Because she believed that Joe was special, his mother decided to use the family’s social standing and affluence to move her son from East Boston’s Catholic Xaverian School to Boston Latin. It was not unheard-of for aspiring Catholic families to seek and win admission for a son to Boston Latin; Rose’s father had of course been a student there in the 1870s. But when Joe attended the school in September 1901, the redheaded, freckled-faced, muscular thirteen-year-old Irish kid from across the harbor was in a distinct minority among the scions of Beacon Hill and Back Bay families.

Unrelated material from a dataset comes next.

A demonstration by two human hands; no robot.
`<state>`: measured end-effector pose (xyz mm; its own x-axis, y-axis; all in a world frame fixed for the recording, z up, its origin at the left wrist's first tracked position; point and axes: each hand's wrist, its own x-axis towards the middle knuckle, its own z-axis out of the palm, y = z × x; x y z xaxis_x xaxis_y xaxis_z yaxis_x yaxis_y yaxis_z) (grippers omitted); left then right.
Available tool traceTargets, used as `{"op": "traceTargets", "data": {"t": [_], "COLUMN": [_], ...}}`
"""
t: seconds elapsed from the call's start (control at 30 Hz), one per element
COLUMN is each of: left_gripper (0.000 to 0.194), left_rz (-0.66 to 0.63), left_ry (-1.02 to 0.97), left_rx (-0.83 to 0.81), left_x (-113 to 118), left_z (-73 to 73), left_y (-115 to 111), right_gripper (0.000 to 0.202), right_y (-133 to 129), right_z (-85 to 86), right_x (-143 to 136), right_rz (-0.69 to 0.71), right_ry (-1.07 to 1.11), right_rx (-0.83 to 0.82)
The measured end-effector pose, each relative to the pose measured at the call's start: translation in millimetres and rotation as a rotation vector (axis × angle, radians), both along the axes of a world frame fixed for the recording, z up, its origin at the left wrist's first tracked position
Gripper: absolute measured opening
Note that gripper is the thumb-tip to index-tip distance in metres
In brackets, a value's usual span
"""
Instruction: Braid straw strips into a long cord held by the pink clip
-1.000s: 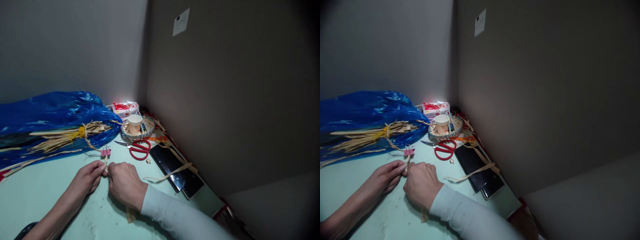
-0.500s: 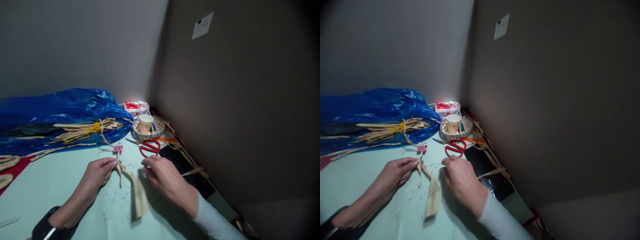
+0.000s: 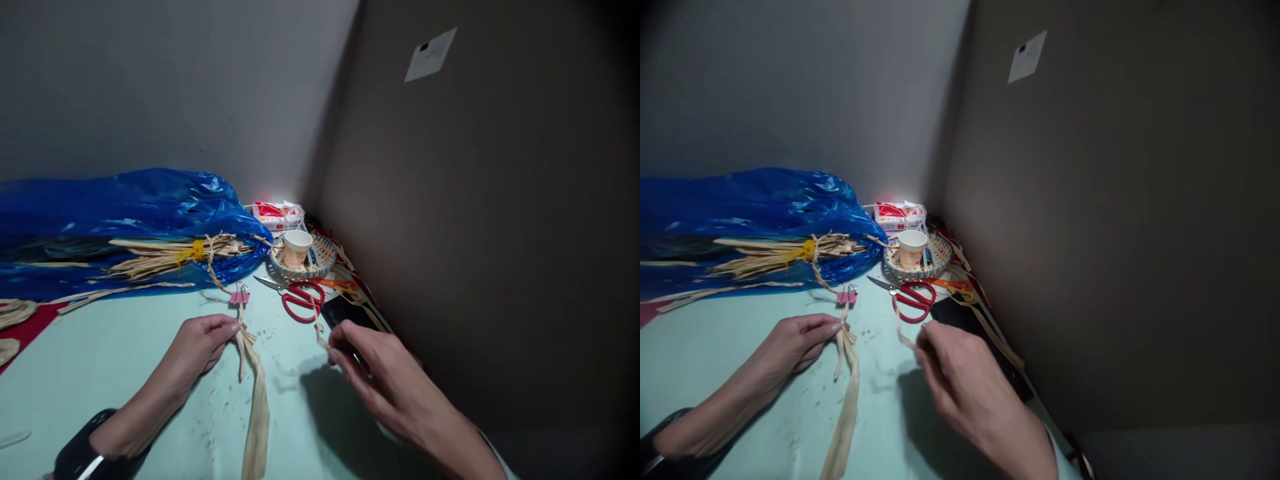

It did not stop Joe from making a special mark at the school. Although he never stamped himself out as an especially good student, he excelled in extracurricular activities and athletics, becoming the colonel on a drill team that won a citywide competition, captain of the baseball team, and in his senior year, the player with the city’s highest high school batting average, for which he won the Mayor’s Cup, presented by His Honor John F. Fitzgerald. Admired by his fellow students for his accomplishments on the diamond and for his warm personality and loyalty to his friends, Joe was also elected president of his senior class.
Reflecting the drive and self-help outlook that dominated his thinking, Joe later said that Boston Latin “somehow seemed to make us all feel that if we could stick it out we were made of just a little bit better stuff than the fellows our age who were attending what we always thought were easier schools.” Joe’s self-assurance rested not simply on the cultural milieu in which he grew to manhood but also on the special affection that his parents had showered on him as their only son and that his two sisters gave him as an adored elder brother.
After Boston Latin, in 1908 Joe moved on to Harvard, which, in response to nationwide pressure for more institutional and political democracy and less concentration of wealth and power, was ostensibly committed to diversifying its student body. Yet old habits of social stratification remained as intense as they had been in the nineteenth century. Despite coming from Boston Latin, Joe had no claim on social status at Harvard, where the “golden boys” from the elite private schools such as Groton, St. Mark’s, and St. Paul’s, many of them the sons of millionaires, arrived at the college with servants and lived in luxurious residence halls with private baths, central heating, swimming pools, and squash courts. Joe joined the less affluent majority in drab, poorly heated dormitories with primitive plumbing. Characteristically, he had no sense of fixed inferiority from the sharp divisions he met at the university. Instead, he built a congenial social world on friendships with former Boston Latin classmates and ties to athletes, including some who came from the elite circle closed to someone of Joe’s background. Within limits, Joe gained a measure of acceptability that spoke volumes about his potential for reaching heights not yet scaled by Boston’s Irish. In his sophomore year he and his closest friends became class leaders, serving on the student council, organizing all major class events, and winning entrance into significant clubs such as the Institute of 1770, the Dickey, and Hasty Pudding, which conferred high status on their members. Yet admission to the innermost circle of student standing through membership in the most prestigious clubs, such as Porcellian and AD, was denied him. For such appointments, one’s pedigree still made all the difference.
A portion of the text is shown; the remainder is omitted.